Apa lacur, pria beranak dua hasil pernikahannya dengan Pipit, seorang pekerja di sebuah toko berlian di kawasan Simpanglima Semarang, ini ditolak Edy Paryono. Alasannya, PSIS membutuhkan pemain-pemain segar dan muda. Loh, apakah Tugiyo sudah tua? Apakah dia meminta gaji setinggi langit di tengah kesulitannya PSIS dalam mendanai timnya? Dua-duanya hanya butuh satu jawaban: TIDAK.
“Saya hanya rindu kembali berkaus PSIS. Lagipula keluarga saya di Semarang, dan anak-anak saya masih kecil. Tapi bila memang tidak dimaui, saya pasrah saja. Mungkin saya memang sudah dianggap tua,” tuturnya usai mendapat penolakan resmi dari PSIS, klub yang pernah dia bela hingga Korea. Pada tahun 2000, usianya baru 20 tahun. Maka, ketika melamar (kembali) ke PSIS berarti umurnya baru 28.
Sudah tak dianggap lagi PSIS, masih pula terbetik kabar bahwa sebelum melamar ke PSIS itu untuk comeback, Tugiyo sempat jualan mi ayam di rumahnya, di kawasan Manyaran, Semarang Barat. Membuka warung — dan juga membuka wartel kala ponsel belum sesemarak sekarang — adalah jenis kegiatan Tugiyo yang sangat jauh dari urusan bola dan rumput lapangan. Dia perlu melakukannya agar asap di dapurnya terus mengebul.
Hanya saja usaha warungan itu tidak lama dia kelola. Setelahnya, ia tetap kembali ke lapangan dengan melatih anak-anak di lingkungan rumahnya. Tugiyo mendirikan SSB kecil-kecilan. Kemudian dia sempat pula melatih SSB Terang Bangsa, SSB yang juga dilatih Eko Purjianto (asisten Indra Sjafri di Timnas U-19), Eko Riyadi, dan sejumlah mantan pemain PSIS.
Pada 2009, Tugiyo memulai debut barunya sebagai pelatih tim senior, dengan membesut tim sepakbola Kecamatan Bawang, Batang, Jateng, atau dua jam perjalanan dari Semarang ke arah Jakarta; serta tim U-20 di kabupaten yang sama. Ia mendapatkan lisensi C kepelatihan dari sebuah kursus yang digelar PSSI Pemprov Jateng di Magelang, September 2009. Di kecamatan tersebut Tugiyo justru mendapatkan penghargaan yang setimpal. Penduduk di sana super antusias mendukung tim, dan para orangtua pemain menyanjungnya bak pahlawan.

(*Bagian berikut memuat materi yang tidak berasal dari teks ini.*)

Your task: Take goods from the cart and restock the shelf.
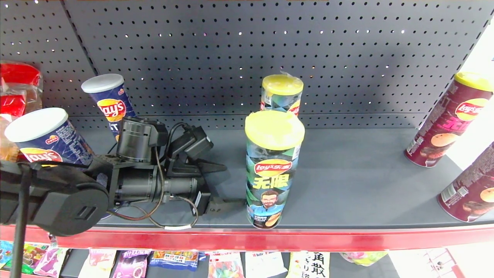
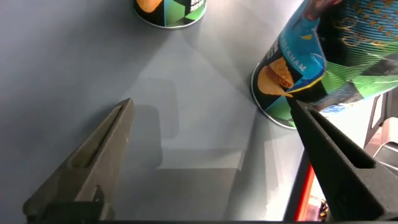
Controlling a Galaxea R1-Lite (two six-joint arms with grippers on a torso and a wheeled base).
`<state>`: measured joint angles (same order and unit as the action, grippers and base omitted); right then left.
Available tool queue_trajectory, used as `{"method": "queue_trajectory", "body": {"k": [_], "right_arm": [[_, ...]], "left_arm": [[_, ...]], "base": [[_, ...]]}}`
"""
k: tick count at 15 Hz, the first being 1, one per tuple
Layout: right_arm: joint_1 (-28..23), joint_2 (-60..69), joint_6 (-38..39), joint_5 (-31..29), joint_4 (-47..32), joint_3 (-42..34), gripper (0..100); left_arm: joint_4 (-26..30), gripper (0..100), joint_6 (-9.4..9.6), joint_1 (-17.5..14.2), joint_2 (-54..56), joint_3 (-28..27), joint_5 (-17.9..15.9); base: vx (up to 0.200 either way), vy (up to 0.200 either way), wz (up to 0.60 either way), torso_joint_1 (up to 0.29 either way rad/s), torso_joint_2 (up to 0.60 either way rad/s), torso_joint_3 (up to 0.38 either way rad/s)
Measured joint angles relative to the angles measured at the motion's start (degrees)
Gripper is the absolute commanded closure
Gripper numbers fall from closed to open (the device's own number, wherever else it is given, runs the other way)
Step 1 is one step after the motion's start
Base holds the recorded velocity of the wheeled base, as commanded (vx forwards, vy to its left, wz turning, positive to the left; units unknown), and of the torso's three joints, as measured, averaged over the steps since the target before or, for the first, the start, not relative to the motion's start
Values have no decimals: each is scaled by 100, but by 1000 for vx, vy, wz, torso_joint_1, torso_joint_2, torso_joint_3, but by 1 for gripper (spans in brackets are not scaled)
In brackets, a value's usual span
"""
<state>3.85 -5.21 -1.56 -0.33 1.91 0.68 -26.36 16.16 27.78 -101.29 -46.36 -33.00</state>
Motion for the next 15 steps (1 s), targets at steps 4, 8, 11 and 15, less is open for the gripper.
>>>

Dua tahun terakhir, Tugiyo bergabung dengan sebuah akademi sepakbola di Salatiga, sebagai staf pengajar, dan melakukan perjalanan Semarang-Salatiga hampir tiap hari dengan menunggang sepeda motor. Semarang-Salatiga, atau sebaliknya, berjarak 1,5 jam perjalanan. Ia mengaku tidak mendapat upah yang tinggi di kota itu, tapi di sana ia merasa nyaman.